Blockchain works as a vast, decentralized ledger, recording transactions then marking them down in a global network to guard against corruption. That’s attractive to a banking industry that looks to process transactions more securely without a third-party intermediary, with blockchain tech someday applied to derivatives and used to settle share trading.

The adoption of blockchain across capital markets is now seen as a matter of “when, and not if,” says Shagun Bali, a New York-based research analyst for the TABB Group, a research and consulting firm focused exclusively on capital markets.

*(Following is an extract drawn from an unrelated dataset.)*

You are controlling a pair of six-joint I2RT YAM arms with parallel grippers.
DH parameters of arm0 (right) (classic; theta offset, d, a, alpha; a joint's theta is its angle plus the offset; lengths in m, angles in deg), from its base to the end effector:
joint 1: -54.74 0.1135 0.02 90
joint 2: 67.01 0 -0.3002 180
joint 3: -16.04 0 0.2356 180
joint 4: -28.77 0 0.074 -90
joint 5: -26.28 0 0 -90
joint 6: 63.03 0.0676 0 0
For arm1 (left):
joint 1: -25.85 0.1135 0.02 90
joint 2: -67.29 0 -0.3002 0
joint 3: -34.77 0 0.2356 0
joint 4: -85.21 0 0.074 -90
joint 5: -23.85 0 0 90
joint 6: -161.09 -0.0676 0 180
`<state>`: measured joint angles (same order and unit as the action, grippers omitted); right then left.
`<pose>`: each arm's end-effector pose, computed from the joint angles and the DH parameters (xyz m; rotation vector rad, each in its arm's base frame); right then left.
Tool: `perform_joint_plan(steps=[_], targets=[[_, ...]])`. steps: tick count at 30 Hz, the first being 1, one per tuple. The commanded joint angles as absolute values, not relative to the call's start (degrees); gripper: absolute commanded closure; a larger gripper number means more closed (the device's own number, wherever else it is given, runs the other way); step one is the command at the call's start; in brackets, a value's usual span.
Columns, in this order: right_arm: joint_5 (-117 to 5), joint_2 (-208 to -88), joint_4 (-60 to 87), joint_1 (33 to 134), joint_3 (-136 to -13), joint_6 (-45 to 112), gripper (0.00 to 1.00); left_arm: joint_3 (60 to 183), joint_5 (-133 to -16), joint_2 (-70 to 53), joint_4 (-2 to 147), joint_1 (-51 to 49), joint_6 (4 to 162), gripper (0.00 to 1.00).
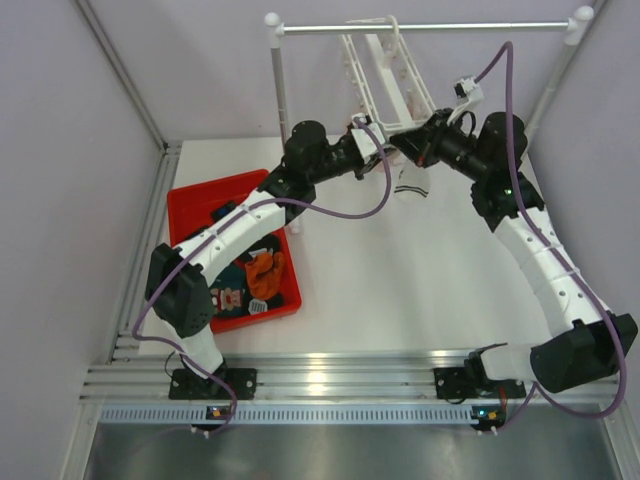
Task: Clip the socks to the hanger
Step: Open the clamp at the hanger.
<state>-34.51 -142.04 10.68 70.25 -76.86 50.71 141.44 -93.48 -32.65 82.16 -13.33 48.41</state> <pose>0.2800 0.1119 0.4753 -0.2995 1.6260 0.9282 0.3211 -0.3018 0.4454 1.0996 1.0819 -0.5878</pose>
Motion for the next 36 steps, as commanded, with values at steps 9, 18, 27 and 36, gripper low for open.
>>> perform_joint_plan(steps=[9,18,27,36], targets=[[-34.98,-143.39,12.96,69.60,-78.25,51.31,0.75,142.34,-95.77,-31.76,85.14,-13.70,48.94,1.00],[-34.81,-144.53,12.61,70.30,-78.69,50.79,0.64,143.83,-96.03,-32.64,85.14,-13.88,49.73,1.00],[-35.51,-144.71,10.42,70.39,-79.48,49.12,0.74,144.18,-96.12,-32.99,85.14,-13.88,50.09,1.00],[-33.32,-145.24,12.60,68.02,-81.23,50.60,1.00,143.04,-93.76,-30.98,82.86,-13.79,51.31,0.65]])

A consortium of more than 20 banks is already building a framework to implement the technology. The TABB report predicts blockchain will be tracking syndicate loans by the second quarter of 2016 at latest.

From the report’s executive summary:

“Over the next 12 to 24 months, we will see early adoption grow. Blockchain solutions might be rolled out for syndicated loans as early as Q2 2016, some use cases such as derivatives may still take at least two to five years to materialize.”

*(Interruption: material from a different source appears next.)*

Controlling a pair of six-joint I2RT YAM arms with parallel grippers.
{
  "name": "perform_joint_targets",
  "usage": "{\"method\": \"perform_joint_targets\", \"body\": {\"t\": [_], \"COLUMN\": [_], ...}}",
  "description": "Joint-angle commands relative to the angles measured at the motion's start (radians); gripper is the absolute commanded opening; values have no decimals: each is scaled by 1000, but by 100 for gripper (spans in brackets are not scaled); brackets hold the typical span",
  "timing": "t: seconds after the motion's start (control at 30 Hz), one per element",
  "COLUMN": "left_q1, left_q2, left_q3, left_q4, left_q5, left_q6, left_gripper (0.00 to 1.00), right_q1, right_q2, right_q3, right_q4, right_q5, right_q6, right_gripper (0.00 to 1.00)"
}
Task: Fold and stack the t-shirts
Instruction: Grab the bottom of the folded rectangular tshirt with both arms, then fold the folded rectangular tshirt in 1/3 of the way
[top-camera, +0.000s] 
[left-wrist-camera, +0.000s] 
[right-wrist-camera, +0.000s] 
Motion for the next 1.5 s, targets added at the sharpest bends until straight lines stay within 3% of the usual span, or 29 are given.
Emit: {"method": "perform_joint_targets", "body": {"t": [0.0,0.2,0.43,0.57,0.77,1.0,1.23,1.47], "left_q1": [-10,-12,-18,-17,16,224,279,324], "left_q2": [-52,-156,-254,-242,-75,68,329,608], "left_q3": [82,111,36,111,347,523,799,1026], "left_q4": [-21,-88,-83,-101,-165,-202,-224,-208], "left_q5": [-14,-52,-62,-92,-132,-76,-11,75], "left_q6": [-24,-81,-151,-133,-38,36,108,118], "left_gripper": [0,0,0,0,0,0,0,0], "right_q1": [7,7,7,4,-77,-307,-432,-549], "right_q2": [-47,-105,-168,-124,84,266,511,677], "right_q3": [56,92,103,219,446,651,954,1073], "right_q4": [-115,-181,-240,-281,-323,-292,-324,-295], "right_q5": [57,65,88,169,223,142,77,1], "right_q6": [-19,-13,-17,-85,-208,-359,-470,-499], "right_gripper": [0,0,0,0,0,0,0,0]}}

There is the matter of cost, though:

“We cannot ignore the hundreds of millions of dollars the banks would have to spend on integrating this new technology with existing systems and workflows.”

Meanwhile, financial advisors pushing bitcoins probably have a few disgruntled clients. After a recent rally on Wednesday, bitcoin prices came crashing back down in the wake of a questionable surge in Chinese demand and a Financial Times article accusing the speculative cryptocurrency of being little more than the latest version of the pyramid scheme.